An Argument Against the HHS Mandate: Keep America Weird

An Argument Against the HHS Mandate: Keep America Weird September 14, 2012

It may seem a strange way for an argument to develop, but really it is the American Way to allow for nonconformists to thrive.  This is one of our country’s hallmark traits, and a fruit of the wisdom of the founders of our republic.

For example, how many Chick-Fil-A’s were burned to the ground during the latest dustup in the American Culture wars? How many protesters were killed? I’m thinking none. And remember the Occupy Wall Street brouhaha? How many cars were set ablaze? How many store front windows were shattered? How many embassies did we raze?

Contrast that with the conflagration that has ensued elsewhere in recent days, in protests in the Middle East over a lame and obscure film that no one has ever really seen. In the United States, we tend to channel that aggression through the political process, which gets ugly in many ways, but rarely in deadly ways to the participants in the arena.

Thoughts like these came welling up for me when I saw the article written by William Mattox in USA Today entitled, “Keep America Weird.” Here’s a taste,

Several years ago, some bohemians living in the capital city of Texas began distributing bumper stickers that read, “Keep Austin Weird.”
The slogan adopted by the Austin Independent Business Alliance.

The slogan adopted by the Austin Independent Business Alliance. It was their way of calling for the preservation of the community’s sometimes-peculiar identity against cookie-cutter chains threatening to “McDonaldize” their hometown.

Now, I do not consider myself a weirdo, though my teenage kids probably have a different opinion, and I actually like some national chains. But I am convinced that we need to make the Austin campaign national: “Keep America Weird.”

And the impetus for my thinking, oddly enough, is a recent flurry of initiatives intended to deny San Francisco parents the freedom to circumcise their sons, butchers in the Netherlands the freedom to sell kosher or halal food and American Catholics the freedom to practice (or, um, not practice) their beliefs about birth control.

Lest there be any doubt, I am not a Catholic. And I have been known to mock some Catholic beliefs. But this year, I got a sprinkling — heck, it was more like a full immersion — into Catholic teaching about all things sexual. And while I didn’t come away fully transformed, neither was I “weirded out” in the way I expected.

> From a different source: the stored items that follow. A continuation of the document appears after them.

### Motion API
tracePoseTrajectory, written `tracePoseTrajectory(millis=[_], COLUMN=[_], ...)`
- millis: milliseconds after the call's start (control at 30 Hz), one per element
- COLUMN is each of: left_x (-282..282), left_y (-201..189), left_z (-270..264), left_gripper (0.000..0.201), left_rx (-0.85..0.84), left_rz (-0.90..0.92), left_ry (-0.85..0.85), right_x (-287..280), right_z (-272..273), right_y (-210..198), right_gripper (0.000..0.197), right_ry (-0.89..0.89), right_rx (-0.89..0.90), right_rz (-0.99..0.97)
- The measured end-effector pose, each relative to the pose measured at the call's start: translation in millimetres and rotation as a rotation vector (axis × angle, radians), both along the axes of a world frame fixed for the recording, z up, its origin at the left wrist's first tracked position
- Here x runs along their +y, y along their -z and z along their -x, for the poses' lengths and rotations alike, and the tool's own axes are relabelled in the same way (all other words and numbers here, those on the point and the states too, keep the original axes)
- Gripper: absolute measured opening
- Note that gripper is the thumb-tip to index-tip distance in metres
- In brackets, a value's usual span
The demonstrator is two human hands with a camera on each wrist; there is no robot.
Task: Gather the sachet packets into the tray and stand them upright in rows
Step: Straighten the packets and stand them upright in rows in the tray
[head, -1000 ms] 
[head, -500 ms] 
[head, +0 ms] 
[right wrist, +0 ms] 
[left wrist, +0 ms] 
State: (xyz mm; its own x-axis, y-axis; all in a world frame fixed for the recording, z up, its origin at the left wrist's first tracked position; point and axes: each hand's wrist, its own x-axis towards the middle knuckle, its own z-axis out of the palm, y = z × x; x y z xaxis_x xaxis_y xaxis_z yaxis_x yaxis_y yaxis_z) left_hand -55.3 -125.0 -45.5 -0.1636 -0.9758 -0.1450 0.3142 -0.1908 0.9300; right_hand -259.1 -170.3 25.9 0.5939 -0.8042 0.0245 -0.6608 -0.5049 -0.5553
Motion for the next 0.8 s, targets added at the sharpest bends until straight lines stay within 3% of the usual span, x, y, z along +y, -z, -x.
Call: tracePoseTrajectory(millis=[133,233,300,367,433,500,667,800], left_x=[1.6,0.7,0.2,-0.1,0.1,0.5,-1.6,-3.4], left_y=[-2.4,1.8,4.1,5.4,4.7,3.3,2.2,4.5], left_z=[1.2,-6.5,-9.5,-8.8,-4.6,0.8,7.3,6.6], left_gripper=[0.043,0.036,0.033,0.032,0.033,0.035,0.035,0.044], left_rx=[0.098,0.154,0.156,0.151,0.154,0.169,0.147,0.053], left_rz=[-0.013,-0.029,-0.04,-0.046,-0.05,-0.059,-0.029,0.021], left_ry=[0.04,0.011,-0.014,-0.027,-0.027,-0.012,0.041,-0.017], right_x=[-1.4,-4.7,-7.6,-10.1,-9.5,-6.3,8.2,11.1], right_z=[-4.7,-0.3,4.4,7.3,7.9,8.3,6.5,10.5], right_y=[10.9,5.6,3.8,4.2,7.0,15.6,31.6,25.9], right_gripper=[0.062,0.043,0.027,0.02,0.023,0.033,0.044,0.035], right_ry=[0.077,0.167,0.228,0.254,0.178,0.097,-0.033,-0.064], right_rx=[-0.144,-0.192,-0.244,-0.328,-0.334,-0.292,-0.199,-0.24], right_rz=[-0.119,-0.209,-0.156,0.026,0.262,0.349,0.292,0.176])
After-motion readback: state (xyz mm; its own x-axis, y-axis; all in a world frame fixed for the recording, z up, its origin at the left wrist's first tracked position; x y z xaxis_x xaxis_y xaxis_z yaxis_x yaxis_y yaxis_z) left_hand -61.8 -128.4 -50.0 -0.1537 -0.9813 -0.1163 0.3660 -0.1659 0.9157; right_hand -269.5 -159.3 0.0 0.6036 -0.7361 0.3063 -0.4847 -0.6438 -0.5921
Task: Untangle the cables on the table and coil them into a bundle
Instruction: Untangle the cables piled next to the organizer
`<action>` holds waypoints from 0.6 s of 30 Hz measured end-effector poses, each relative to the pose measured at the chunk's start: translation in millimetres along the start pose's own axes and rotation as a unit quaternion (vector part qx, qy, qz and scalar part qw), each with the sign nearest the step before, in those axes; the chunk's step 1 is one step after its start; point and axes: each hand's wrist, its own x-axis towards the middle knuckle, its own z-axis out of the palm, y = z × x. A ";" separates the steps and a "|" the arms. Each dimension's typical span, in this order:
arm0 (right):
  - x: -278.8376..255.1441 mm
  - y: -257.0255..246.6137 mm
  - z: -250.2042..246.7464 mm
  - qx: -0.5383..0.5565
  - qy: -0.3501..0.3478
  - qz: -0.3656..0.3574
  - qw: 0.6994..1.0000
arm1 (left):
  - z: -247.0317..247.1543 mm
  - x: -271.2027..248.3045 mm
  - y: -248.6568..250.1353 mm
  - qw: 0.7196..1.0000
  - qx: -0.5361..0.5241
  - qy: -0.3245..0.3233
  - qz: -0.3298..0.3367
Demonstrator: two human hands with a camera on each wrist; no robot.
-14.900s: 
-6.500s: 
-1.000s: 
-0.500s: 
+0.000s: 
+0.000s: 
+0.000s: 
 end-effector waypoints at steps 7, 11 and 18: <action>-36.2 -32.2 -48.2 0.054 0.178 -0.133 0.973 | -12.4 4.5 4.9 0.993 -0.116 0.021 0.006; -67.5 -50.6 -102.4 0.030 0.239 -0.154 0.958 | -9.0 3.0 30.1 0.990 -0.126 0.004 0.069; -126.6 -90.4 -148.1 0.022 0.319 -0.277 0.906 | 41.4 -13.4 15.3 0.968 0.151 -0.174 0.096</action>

You see, I’m a part of a weekly “skeptics book club” that meets to discuss different works. Over the past several years, our group has read and discussed everything from Christopher Hitchens’ God is Not Great to Tim Keller’s The Reason for God.

This spring, we read Pope John Paul II’s Theology of the Body. And while I didn’t buy all that JPII had to say, I found myself often surprised and challenged by the pope’s teachings. In the end, I came away with a newfound respect for many Catholic ideas, including some, such as celibacy, that I never hope to practice myself.

I mention all this because I worry that Obama’s health care plan is doing to Catholics what those cookie-cutter national chains were threatening to do to Austin’s bohemians: Rob them of their distinctive identity. Of their unique character. Of their freedom to be authentic.

Yes, I know Obama’s contraception mandate provides an exception for Catholic churches. But it offers no such relief to those running Catholic schools, hospitals and charities who want to live out their faith (and follow their church’s teachings) on more than just Sundays. In essence, the Obama administration’s message to these Catholics, despite a cosmetic compromise, is akin to telling Austin’s bohemians that they can dress like hipsters on the weekends so long as they behave like corporate shills Monday through Friday.

You’ll want to read the whole thing.  Especially when you recall the irony of officials in our Administration rebuking  folks overseas about the importance of freedom of expression and freedom of religion, while at home they softly trample our own.

Stay weird, America, and let folks object conscientiously like we’ve always been allowed to do in the past.